→ What needs to be done
Beginning with the line that holds "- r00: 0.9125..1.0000" in the data below, give again every line through the one that holds "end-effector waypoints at", exactly as written.

(Records for this task Opens)

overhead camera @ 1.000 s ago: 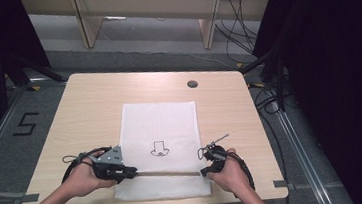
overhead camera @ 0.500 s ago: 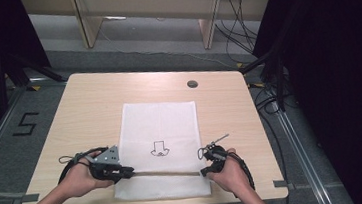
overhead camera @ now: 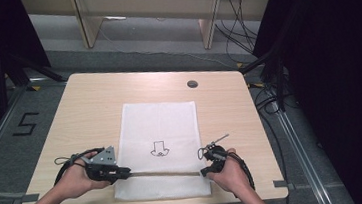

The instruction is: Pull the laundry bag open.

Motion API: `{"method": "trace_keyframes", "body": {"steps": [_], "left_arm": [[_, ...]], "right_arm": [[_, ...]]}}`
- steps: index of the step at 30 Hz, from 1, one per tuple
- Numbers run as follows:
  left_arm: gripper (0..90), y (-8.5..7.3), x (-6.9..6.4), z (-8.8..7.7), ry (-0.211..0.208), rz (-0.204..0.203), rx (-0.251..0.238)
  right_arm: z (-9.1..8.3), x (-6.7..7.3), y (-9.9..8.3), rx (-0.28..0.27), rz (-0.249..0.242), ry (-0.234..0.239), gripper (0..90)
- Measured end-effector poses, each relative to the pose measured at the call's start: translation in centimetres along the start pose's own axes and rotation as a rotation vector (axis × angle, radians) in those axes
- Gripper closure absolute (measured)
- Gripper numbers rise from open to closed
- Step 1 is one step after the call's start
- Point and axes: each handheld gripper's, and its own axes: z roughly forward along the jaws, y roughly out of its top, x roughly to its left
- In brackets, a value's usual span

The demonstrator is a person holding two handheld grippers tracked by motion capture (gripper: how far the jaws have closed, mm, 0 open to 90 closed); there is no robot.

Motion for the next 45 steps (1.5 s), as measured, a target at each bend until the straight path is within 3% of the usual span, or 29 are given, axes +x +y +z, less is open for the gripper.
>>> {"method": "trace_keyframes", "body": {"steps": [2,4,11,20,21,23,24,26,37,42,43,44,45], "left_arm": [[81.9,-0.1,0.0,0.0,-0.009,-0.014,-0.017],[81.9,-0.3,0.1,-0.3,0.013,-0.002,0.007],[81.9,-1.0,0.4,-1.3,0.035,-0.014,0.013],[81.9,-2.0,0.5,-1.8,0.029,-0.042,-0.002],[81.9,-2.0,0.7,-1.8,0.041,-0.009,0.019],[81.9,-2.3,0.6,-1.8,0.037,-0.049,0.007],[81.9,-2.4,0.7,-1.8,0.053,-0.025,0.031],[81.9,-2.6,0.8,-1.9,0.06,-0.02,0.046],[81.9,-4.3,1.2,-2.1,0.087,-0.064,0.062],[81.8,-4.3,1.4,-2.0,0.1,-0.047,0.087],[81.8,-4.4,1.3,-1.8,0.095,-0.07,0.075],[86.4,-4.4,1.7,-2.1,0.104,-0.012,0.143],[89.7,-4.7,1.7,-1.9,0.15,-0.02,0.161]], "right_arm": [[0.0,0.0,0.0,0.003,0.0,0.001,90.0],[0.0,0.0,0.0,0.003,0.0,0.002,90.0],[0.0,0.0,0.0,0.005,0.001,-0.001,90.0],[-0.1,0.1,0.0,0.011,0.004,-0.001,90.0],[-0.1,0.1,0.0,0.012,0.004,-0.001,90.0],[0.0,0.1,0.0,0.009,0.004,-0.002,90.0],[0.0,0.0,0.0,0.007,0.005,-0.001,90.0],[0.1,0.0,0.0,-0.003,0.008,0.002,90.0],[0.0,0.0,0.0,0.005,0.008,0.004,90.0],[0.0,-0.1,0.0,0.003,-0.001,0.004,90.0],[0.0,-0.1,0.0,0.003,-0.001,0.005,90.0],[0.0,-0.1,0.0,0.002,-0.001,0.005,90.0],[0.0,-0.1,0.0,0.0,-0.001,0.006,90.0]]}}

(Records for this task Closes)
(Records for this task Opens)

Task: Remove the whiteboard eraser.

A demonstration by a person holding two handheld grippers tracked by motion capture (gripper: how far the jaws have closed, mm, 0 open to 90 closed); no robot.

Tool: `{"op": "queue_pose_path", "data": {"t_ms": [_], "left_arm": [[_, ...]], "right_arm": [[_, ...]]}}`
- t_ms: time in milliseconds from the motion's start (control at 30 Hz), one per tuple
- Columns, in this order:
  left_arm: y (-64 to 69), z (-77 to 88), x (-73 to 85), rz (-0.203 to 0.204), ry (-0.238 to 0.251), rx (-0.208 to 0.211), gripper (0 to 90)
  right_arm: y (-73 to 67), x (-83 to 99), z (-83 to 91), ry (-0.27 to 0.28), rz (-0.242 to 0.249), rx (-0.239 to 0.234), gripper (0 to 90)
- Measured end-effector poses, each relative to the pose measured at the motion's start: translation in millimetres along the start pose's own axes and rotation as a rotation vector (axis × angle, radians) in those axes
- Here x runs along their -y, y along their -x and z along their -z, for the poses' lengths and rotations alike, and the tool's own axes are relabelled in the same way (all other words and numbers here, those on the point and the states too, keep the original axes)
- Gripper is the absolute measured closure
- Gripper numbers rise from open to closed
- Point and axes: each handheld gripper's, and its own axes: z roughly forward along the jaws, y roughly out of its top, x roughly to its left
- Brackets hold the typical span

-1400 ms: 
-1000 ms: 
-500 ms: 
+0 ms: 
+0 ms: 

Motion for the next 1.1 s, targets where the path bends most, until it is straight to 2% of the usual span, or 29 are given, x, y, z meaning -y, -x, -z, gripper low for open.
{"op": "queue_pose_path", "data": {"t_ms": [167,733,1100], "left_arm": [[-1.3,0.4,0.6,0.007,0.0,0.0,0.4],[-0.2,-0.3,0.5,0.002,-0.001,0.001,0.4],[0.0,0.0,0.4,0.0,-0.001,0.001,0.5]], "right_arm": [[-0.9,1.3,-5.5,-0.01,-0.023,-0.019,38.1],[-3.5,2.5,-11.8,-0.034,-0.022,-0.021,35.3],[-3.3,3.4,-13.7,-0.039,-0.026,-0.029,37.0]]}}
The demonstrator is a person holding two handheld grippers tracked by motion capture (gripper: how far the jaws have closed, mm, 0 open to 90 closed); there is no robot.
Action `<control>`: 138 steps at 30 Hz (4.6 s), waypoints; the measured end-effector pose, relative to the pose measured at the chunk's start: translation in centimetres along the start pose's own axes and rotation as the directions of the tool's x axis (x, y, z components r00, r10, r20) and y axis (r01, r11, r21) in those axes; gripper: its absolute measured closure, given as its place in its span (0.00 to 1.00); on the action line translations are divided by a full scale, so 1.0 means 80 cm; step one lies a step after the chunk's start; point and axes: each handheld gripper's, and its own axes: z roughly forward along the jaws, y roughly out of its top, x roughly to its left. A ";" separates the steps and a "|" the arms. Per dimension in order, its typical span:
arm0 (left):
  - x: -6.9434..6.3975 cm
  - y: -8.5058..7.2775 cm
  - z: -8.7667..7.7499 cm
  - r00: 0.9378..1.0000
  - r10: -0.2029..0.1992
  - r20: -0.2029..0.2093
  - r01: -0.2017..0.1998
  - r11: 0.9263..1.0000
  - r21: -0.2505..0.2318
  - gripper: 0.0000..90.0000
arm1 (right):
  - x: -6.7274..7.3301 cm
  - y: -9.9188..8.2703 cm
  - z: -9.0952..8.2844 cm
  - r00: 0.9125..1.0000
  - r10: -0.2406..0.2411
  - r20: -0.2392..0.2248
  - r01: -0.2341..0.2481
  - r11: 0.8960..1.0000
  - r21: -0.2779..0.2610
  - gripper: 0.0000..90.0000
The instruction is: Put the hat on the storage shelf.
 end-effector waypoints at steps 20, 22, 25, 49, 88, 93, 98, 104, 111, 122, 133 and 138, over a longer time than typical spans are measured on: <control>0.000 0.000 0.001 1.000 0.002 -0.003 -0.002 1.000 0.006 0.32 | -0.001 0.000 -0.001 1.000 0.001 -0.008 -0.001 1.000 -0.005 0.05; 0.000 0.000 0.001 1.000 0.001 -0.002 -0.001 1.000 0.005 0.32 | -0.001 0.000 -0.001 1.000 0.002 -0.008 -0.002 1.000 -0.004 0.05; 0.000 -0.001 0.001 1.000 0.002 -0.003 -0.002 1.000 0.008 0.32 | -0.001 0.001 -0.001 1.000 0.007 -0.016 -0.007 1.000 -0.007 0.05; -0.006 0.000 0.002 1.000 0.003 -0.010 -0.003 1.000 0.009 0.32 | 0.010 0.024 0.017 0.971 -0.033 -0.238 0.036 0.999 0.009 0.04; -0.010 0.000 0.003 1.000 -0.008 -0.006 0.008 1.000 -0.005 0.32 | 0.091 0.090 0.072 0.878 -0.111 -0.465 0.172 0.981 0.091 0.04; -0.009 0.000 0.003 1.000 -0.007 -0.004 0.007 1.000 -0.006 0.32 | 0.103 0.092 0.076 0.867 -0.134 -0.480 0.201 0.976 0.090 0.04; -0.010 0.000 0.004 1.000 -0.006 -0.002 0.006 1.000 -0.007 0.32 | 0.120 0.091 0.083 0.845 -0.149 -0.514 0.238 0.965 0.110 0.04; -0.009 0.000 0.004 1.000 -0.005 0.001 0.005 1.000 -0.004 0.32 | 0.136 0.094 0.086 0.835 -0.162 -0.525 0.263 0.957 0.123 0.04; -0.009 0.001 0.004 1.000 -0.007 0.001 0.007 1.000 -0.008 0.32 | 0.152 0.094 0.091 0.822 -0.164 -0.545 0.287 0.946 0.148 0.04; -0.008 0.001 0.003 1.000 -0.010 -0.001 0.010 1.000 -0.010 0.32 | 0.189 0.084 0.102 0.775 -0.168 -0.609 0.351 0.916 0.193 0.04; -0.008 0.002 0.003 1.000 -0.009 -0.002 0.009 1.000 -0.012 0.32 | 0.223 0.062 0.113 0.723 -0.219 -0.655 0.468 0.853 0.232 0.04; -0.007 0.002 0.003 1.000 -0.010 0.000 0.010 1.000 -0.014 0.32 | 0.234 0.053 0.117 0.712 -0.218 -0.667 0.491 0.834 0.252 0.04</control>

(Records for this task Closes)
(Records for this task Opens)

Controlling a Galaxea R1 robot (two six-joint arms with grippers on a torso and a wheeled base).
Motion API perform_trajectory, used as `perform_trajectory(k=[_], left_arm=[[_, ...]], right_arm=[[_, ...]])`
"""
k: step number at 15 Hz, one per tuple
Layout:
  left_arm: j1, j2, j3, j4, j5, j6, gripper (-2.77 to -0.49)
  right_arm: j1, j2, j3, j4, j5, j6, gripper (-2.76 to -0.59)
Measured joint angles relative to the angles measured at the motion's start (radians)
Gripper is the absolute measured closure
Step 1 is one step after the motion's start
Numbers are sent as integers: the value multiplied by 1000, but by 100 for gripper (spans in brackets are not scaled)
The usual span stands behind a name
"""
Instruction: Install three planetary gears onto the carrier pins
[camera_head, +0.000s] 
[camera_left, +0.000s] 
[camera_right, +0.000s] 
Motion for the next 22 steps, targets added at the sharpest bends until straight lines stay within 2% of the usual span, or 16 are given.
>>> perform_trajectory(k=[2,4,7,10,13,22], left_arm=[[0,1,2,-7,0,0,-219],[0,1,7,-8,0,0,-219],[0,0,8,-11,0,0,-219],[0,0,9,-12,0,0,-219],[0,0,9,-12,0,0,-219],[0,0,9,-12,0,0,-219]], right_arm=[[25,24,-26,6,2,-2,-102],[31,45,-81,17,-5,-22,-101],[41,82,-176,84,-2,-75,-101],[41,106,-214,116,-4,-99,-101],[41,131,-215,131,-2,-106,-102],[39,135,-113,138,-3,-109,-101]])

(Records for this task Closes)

→ Solution to the problem
  - r00: 0.9125..1.0000
  - r10: -0.2406..0.2411
  - r20: -0.2392..0.2248
  - r01: -0.2341..0.2481
  - r11: 0.8960..1.0000
  - r21: -0.2779..0.2610
  - gripper: 0.0000..90.0000
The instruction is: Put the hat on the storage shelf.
 end-effector waypoints at steps 20, 22, 25, 49, 88, 93, 98, 104, 111, 122, 133 and 138, over a longer time than typical spans are measured on: <control>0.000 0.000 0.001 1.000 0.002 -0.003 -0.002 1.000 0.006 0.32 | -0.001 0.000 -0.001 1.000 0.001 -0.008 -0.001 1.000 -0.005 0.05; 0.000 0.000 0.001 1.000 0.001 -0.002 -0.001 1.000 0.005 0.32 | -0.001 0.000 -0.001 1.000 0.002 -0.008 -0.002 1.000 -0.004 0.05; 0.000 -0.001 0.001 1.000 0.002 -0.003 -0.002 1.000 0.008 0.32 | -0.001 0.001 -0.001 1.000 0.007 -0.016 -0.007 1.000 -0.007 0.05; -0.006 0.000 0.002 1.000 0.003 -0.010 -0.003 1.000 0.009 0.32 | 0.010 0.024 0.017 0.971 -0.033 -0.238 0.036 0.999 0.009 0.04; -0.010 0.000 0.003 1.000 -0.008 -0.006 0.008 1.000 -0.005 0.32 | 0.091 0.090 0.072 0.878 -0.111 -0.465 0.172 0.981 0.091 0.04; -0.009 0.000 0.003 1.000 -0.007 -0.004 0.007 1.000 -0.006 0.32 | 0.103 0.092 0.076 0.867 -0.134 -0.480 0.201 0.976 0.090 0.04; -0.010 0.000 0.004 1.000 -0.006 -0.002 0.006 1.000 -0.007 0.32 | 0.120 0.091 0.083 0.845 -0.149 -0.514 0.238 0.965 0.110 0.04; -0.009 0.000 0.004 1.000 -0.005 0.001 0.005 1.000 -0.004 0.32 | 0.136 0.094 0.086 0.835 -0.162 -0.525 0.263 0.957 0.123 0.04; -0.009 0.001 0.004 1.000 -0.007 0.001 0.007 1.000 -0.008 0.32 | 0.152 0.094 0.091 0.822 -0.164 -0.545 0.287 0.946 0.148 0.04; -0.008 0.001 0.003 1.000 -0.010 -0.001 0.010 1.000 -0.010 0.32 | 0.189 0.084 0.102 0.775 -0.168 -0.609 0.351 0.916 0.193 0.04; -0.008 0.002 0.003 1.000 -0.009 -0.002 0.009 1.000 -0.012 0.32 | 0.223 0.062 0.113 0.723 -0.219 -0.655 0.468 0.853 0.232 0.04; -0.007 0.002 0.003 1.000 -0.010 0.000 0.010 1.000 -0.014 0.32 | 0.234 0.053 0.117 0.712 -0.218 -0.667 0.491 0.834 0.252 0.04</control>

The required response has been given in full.